# Skeptic Of World Being Round Dies In California Rocket Crash



## Leeda.the.Paladin (Feb 24, 2020)

BARSTOW, Calif. —


A California man who said he wanted to fly to the edge of outer space to see if the world is round has died after his home-built rocket blasted off into the desert sky and plunged back to Earth.


Advertisement
Warning: The above video may upset viewers.

“Mad" Mike Hughes was killed on Saturday afternoon after his rocket crashed on private property near Barstow, California.

Waldo Stakes, a colleague who was at the rocket launch, said Hughes, 64, was killed. 

The Science Channel said on Twitter it had been chronicling Hughes' journey and that “thoughts & prayers go out to his family & friends during this difficult time.”

“It was always his dream to do this launch,” the Twitter message said.

A video on TMZ.com showed the rocket taking off, with what appears to be a parachute tearing off during the launch. The steam-powered rocket streaks upward, then takes around 10 seconds to fall straight back to earth. Shrieks can be heard as the rocket plows into the desert.

Freelance journalist Justin Chapman, who was at the scene, said the rocket appeared to rub against the launch apparatus, which might have caused the mishap with the parachute.
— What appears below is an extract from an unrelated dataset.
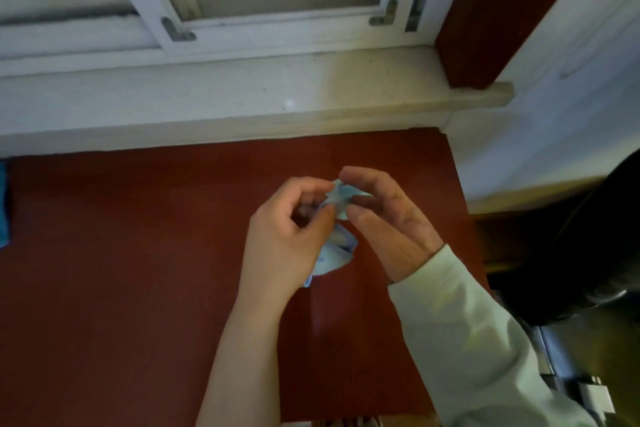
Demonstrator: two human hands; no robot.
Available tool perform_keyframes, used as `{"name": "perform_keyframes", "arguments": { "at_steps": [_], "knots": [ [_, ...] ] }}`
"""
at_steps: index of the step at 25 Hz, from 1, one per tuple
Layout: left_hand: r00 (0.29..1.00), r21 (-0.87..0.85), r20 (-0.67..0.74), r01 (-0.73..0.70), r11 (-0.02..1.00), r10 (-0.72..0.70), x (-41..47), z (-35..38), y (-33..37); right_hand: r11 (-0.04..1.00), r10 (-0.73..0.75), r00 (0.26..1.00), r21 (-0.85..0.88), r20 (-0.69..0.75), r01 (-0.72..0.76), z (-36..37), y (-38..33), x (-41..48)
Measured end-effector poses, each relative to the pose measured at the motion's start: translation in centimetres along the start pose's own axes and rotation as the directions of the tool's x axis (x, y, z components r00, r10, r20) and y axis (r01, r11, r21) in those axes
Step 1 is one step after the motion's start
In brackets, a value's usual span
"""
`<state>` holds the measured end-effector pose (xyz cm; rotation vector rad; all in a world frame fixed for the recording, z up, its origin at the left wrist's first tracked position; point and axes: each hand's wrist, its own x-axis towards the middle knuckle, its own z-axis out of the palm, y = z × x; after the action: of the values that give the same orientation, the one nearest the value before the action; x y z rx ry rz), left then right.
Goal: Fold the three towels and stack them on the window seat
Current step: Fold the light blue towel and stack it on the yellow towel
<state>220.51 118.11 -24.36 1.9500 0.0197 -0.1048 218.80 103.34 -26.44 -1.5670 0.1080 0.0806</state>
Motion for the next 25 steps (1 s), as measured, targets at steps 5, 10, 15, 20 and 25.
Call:
{"name": "perform_keyframes", "arguments": {
  "at_steps": [5,10,15,20,25],
  "knots": [
    [0.977,-0.011,0.0,-0.211,0.977,0.211,-0.9,-5.9,7.7,0.92,-0.255,0.963,-0.286,0.085,0.269,0.8,-8.3,0.5],
    [0.948,-0.002,-0.074,-0.312,0.95,0.311,-2.3,-10.1,13.7,0.78,-0.413,0.894,-0.439,0.172,0.445,2.1,-14.8,0.9],
    [0.936,-0.036,-0.117,-0.339,0.94,0.333,-2.9,-13.5,16.6,0.789,-0.511,0.83,-0.262,0.223,0.556,3.2,-18.9,0.5],
    [0.942,-0.082,-0.197,-0.293,0.953,0.273,-3.4,-15.8,17.1,0.74,-0.539,0.779,-0.26,0.322,0.62,2.9,-20.7,1.0],
    [0.894,-0.016,-0.347,-0.306,0.952,0.282,-3.1,-16.8,17.1,0.728,-0.476,0.783,-0.321,0.4,0.606,3.0,-21.4,1.2]
  ]
}}
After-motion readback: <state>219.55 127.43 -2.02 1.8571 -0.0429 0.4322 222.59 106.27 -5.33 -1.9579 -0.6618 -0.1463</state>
In March 2018, Hughes propelled himself about 1,875 feet into the air before a hard landing in the Mojave Desert in California. He said in a video that his goal was to eventually fly to the edge of outer space to determine for himself whether the world is round.

“I don't want to take anyone else's word for it,” he said in the video, posted on the BBC News website. “I don't know if the world is flat or round.”

In another video, Hughes said he also wanted “to convince people they can do things that are extraordinary with their lives.”

“My story really is incredible,” Hughes once told The Associated Press. “It’s got a bunch of story lines — the garage-built thing. I’m an older guy. It’s out in the middle of nowhere, plus the Flat Earth. The problem is it brings out all the nuts also.”


----------



## OhTall1 (Feb 24, 2020)

You can almost imagine the "uh oh" as the camera person pans down to the parachute


----------



## Black Ambrosia (Feb 24, 2020)

This is some kind of darwinism weeding out the crazies.


----------



## RoundEyedGirl504 (Feb 24, 2020)

Mercy was his fa.I my out there watcing that? He died doing something he was passionate about.


----------



## meka72 (Feb 24, 2020)




----------



## nyeredzi (Feb 25, 2020)

But why couldn't he just fly in a plane? Or even take a sky diving course? Seems there were other, less crazy ways to get a high altitude view. I guess this is how he earned the nickname "Mad"


----------



## Leeda.the.Paladin (Feb 25, 2020)

nyeredzi said:


> But why couldn't he just fly in a plane? Or even take a sky diving course? Seems there were other, less crazy ways to get a high altitude view. I guess this is how he earned the nickname "Mad"


Flat earthers don’t think that airplanes reach a high enough elevation to properly see the curvature of the earth.


----------



## nyeredzi (Feb 25, 2020)

Leeda.the.Paladin said:


> Flat earthers don’t think that airplanes reach a high enough elevation to properly see the curvature of the earth.


But, planes go up to 40,000 ft. Or do they think that is a lie? How high did he think he could get in his little contraption? Higher than a plane? It can't be that he thought that. How did he imagine he was going to breathe in that little thing in space? The whole thing is mind boggling.

Okay, I found a link.  It says though he believed the earth was flat, this wasn't an attempt to prove it. He's just a daredevil who likes launching rockets. He was filming for a Science Channel show called Homemade Astronauts. He had flown in it before, and knew the risks. Said it was a 50/50 chance that when you climb in, you weren't going to climb out.

https://www.space.com/mad-mike-fatal-homemade-rocket-launch-flat-earth-theory.html


----------



## Leeda.the.Paladin (Feb 25, 2020)

@nyeredzi thanks!



> In a 2017 documentary about the daredevil entitled "Rocketman: Mad Mike's Mission to Prove the Flat Earth," Hughes stated, "I'm not going to take anyone else's word for it, or NASA, or especially Elon Musk with SpaceX," he said. "I'm going to build my own rocket right here and I'm going to see it with my own eyes what shape this world we live on."
> 
> 
> *However, in the interview with Space.com, Hughes clarified, "although I do believe in the flat Earth, this was never an attempt to prove that."
> ...


----------



## fluffyforever (Feb 25, 2020)

This belongs in that BASE jumping and other shenanigans thread. Imma hold back my thoughts... 

May he Rest In Peace.


----------



## Leeda.the.Paladin (Feb 25, 2020)

fluffyforever said:


> This belongs in that BASE jumping and other shenanigans thread. Imma hold back my thoughts...
> 
> May he Rest In Peace.


Yes I thought about posting it there but was too lazy to do it.


----------



## [email protected]@ (Mar 1, 2020)

I wonder if he was manic? Manic people tend to grossly overestimate their abilities.


----------